Introduction: Older adults are at disproportionate risk of serious disease and mortality due to the novel coronavirus (COVID-19) pandemic. Further, the global response to the lockdown has rendered older adults particularly vulnerable to loneliness and social isolation due to the physical distancing and shelter in place mandate. We hypothesized that both these factors would lead to an increase in geriatric mental health problems during the COVID-19 pandemic.
Material and Methods: We undertook a clinical audit of all geriatric patients (above 60 years of age) attending the psychiatry emergency services at a tertiary care hospital. This audit was conducted over a period of 52 days dating from the cessation of non-essential services at the hospital as part of the national response to the COVID-19 pandemic (lockdown).
We used descriptive statistics to summarize the number, age, sex, presenting complaint and diagnoses of our patients. We further compared the average number of geriatric patients attending the psychiatry emergency services in the hospital during the lockdown to that of geriatric patients attending the same in the year before the lockdown.

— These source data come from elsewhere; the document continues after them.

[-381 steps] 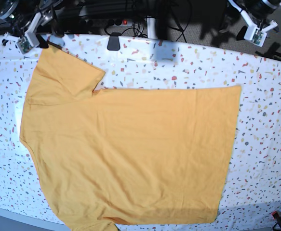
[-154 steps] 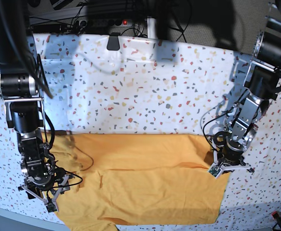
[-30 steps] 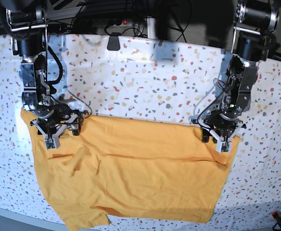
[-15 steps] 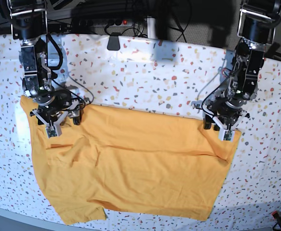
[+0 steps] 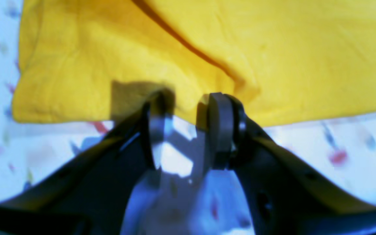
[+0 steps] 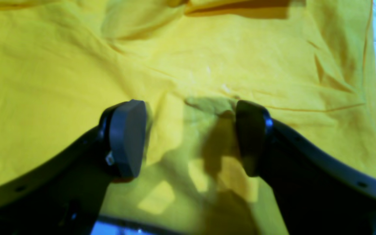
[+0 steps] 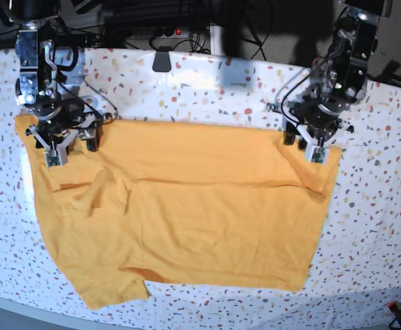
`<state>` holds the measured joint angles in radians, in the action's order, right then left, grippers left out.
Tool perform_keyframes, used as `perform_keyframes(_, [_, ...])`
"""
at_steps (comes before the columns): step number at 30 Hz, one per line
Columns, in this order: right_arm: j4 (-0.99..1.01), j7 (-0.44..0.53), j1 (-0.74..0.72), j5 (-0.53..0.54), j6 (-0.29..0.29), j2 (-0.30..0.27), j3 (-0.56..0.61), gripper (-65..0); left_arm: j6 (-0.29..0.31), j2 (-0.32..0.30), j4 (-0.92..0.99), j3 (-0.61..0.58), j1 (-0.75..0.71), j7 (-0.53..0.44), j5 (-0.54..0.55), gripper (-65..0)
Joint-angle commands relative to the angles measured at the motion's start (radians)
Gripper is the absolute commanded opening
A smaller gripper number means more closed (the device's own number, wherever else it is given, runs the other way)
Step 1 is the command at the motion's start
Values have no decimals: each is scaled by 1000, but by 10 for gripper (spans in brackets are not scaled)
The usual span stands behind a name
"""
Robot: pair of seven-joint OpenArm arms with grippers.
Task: Fold the T-shirt properly
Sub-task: 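Pull the gripped shirt back toward the robot to flatten it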
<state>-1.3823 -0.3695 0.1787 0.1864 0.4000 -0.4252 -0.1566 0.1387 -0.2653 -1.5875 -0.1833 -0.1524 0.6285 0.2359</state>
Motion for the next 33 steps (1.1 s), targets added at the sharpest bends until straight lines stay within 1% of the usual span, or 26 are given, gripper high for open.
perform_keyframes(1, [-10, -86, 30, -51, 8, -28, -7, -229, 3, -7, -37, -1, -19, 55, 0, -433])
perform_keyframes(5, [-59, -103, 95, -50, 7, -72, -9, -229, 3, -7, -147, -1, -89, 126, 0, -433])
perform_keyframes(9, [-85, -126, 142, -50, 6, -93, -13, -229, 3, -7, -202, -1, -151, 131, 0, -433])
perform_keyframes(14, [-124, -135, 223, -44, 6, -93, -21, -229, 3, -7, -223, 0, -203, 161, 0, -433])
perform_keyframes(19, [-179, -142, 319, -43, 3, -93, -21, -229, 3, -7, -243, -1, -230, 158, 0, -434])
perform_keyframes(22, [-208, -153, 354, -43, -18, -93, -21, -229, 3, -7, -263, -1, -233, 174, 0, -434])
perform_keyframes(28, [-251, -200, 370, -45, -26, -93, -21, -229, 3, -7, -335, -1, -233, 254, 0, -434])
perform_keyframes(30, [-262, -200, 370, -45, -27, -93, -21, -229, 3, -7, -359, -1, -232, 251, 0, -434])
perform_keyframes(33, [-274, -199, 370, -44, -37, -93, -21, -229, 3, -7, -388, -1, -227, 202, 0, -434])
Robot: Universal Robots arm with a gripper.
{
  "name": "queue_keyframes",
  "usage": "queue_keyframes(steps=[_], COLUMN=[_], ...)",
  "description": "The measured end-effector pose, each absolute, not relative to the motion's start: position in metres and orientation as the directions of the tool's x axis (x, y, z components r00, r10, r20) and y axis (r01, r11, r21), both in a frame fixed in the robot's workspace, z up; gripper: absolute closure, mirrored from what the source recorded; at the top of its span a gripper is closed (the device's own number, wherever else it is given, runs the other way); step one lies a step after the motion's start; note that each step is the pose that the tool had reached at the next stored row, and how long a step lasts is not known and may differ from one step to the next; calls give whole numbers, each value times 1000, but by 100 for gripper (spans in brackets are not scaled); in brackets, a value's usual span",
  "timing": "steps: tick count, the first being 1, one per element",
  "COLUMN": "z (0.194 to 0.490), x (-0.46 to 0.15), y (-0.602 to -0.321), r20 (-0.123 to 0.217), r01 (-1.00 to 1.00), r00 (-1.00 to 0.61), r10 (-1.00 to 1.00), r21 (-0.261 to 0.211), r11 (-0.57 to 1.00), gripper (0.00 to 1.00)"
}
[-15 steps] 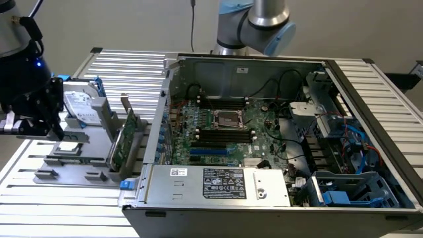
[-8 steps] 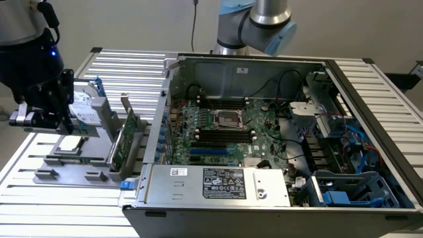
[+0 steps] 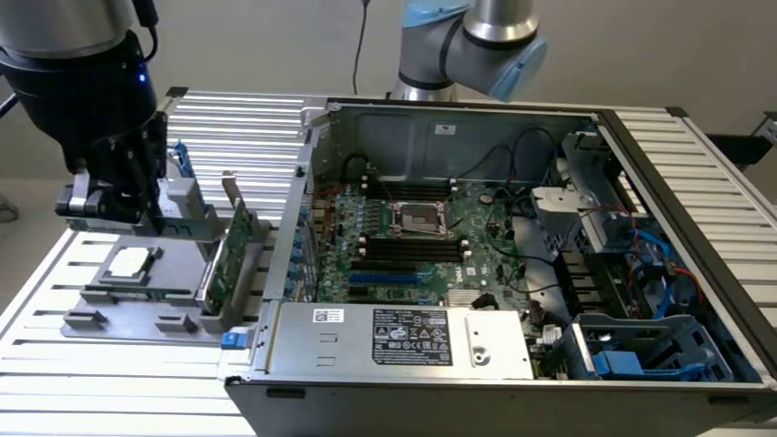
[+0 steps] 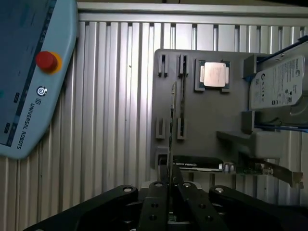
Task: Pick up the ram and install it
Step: 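Pick up the ram and move it above insertion slot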
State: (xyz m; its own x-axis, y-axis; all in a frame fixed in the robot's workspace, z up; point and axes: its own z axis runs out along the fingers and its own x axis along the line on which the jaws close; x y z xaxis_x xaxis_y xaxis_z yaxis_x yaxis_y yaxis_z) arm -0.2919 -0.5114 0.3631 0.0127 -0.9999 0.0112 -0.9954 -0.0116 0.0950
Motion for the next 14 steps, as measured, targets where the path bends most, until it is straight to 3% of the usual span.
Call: queue_keyframes(steps=[14], z=[386], x=[-228], y=[-511], r20=[10], r01=[-994], r00=[13], r10=[-1000], r21=[110], r11=[-12], gripper=[86])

Results: A total of 112 geriatric patients attended the psychiatry emergency services during the lockdown period. Of these, 62 were male and 50 female. The average number of geriatric patients attending the emergency services daily during this period (μ1 2.15) was significantly higher (z 5.36, p ≤ 0.01) than the average number of patients attending the emergency services in the year preceding the lockdown (μ2 1.34).
The most common presenting complaint was agitation in the preceding weeks. The most common diagnoses were late onset schizophrenia spectrum disorders followed by affective disorders and major neurocognitive disorders.
Discussion: The COVID-19 pandemic and the global response to the same constitute life events for older adults. They may contribute to biological, psychological and social risk factors for mental health problems in older adults during this period. The increase in geriatric patients attending our emergency services, despite an increase in restrictions on mobility which act as barriers in the pathway to care, is worrying. Under stimulation in older adults during this period may contribute to an increase in agitation.